Was that to be expected? After the protective measures were lifted, Karl Lauterbach always warned of an autumn wave.

The current wave is not surprising, but it was difficult to predict how it would develop. Of course, the decisive factor is that we have been able to observe a seasonal effect in recent years, but now far more contagious variants are circulating. When it gets colder again and more people meet indoors again, then we have to be ready to take more precautionary measures again.

At the beginning of the pandemic, triage was a nightmare scenario for many people in Germany. Is that a threat again?

Luckily we haven’t had a triage situation to date. That would mean that we would not have a single free bed in Germany for patients with life-threatening illnesses and would have to make active decisions about life and death. In the Expert Council’s report, this is the worst-case scenario. You can’t rule that out. In fact, we would then be talking about a new pandemic.
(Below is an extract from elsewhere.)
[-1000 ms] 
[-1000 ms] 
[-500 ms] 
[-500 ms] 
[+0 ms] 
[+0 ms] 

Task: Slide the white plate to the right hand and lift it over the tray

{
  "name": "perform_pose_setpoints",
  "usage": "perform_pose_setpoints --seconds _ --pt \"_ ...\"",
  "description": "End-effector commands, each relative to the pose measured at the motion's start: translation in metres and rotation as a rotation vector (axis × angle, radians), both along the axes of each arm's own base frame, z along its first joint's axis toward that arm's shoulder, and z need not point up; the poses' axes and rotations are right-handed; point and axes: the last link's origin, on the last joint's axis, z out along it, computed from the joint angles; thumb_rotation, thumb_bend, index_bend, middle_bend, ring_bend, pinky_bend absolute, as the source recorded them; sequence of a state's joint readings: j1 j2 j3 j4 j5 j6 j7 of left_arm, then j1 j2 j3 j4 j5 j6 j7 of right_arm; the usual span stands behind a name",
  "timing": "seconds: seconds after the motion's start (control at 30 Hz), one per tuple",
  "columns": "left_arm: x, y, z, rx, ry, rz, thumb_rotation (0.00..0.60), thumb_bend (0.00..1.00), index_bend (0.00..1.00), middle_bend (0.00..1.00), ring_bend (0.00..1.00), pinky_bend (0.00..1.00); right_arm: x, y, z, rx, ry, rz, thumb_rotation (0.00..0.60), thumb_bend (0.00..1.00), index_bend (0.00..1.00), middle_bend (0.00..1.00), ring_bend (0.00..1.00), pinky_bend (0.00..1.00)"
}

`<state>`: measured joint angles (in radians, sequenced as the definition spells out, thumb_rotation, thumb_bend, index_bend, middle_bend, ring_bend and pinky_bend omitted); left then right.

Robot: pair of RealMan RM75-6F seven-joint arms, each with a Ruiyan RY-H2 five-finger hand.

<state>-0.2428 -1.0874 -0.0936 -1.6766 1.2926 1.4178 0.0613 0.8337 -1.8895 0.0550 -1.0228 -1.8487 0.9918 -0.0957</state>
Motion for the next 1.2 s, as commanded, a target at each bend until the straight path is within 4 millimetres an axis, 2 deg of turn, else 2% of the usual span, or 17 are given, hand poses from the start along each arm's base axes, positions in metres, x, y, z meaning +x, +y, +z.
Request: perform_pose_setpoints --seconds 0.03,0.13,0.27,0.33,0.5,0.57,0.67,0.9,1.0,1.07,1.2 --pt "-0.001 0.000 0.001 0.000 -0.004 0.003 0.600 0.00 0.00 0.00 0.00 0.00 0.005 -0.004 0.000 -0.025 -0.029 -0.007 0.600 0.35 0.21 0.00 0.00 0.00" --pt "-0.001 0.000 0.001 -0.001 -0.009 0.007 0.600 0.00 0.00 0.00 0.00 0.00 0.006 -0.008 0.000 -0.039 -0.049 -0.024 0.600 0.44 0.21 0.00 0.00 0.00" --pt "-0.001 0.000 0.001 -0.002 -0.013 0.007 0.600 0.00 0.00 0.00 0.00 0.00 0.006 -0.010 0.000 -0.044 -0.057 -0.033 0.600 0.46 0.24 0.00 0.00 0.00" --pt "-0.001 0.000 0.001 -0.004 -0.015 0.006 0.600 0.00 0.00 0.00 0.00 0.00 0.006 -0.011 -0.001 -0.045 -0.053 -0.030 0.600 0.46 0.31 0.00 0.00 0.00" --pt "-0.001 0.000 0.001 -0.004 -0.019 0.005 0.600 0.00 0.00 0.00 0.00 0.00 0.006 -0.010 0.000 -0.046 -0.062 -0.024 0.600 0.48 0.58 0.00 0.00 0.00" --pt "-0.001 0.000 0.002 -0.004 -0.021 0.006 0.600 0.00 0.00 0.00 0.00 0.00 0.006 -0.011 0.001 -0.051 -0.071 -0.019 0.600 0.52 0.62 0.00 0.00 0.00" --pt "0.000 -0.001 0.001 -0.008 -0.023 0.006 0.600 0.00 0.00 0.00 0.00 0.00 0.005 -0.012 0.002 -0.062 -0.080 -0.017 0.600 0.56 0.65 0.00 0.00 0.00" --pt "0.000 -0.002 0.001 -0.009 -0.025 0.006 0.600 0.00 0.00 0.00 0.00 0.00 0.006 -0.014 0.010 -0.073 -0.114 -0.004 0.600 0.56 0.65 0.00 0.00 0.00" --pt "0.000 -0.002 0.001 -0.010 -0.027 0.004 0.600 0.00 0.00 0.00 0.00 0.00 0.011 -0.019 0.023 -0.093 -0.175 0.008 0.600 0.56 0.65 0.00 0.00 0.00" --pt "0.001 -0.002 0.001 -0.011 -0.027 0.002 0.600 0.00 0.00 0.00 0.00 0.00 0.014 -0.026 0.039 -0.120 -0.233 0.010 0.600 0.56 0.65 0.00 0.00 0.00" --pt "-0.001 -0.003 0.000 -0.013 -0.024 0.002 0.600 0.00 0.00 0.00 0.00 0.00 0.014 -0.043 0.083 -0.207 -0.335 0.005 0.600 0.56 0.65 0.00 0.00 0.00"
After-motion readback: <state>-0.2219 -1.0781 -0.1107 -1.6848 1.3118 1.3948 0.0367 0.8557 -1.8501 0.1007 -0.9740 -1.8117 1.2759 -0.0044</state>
But it’s still the same virus.

Pandemics usually take the same course as they are now: a pathogen develops further, but becomes less pathogenic – i.e. pathogenic. In the worst-case scenario, we would have to start from scratch with a new variant. Corona already had various surprises in store. If it were to happen again, we would be heavily burdened and overburdened in the intensive care units and also in the entire health system. A high number of additional patients with a disease for which there is no panacea and which can be fatal is extremely stressful, both mentally and physically. Also because the patients require a lot of time and care. We therefore hope that this absolute emergency scenario will not occur.

Because we are not prepared for it either?

We weren’t prepared for the first wave either, but we reacted anyway. Since then, we have learned new medical skills, have significantly more tools and are certainly better positioned than in February 2020. In North Rhine-Westphalia, for example, we were able to reduce the mortality rate of ventilated Covid-19 patients to well below the national average through telemedical support. In recent years we have talked a lot about terror, pandemics, environmental disasters and wars. The lesson from this: we have to make ourselves disaster-resistant.

What should the healthcare of the future look like then?

For one thing, we need to make better use of patient data. Yes, privacy is important, but let’s not forget that data usage is just as important. You can create large databases and develop algorithms that can predict lung failure or blood poisoning hours or days in advance. On the other hand, we need a new structure of health networks. That means: centers of expertise that are networked with clinics in different regions and where patients can be treated appropriately according to their illness. That would be a structure where not every institution tries to do everything. That is simply no longer expedient and also no longer up to date. Because as I said: Our biggest problem is the lack of staff. So we need to rethink.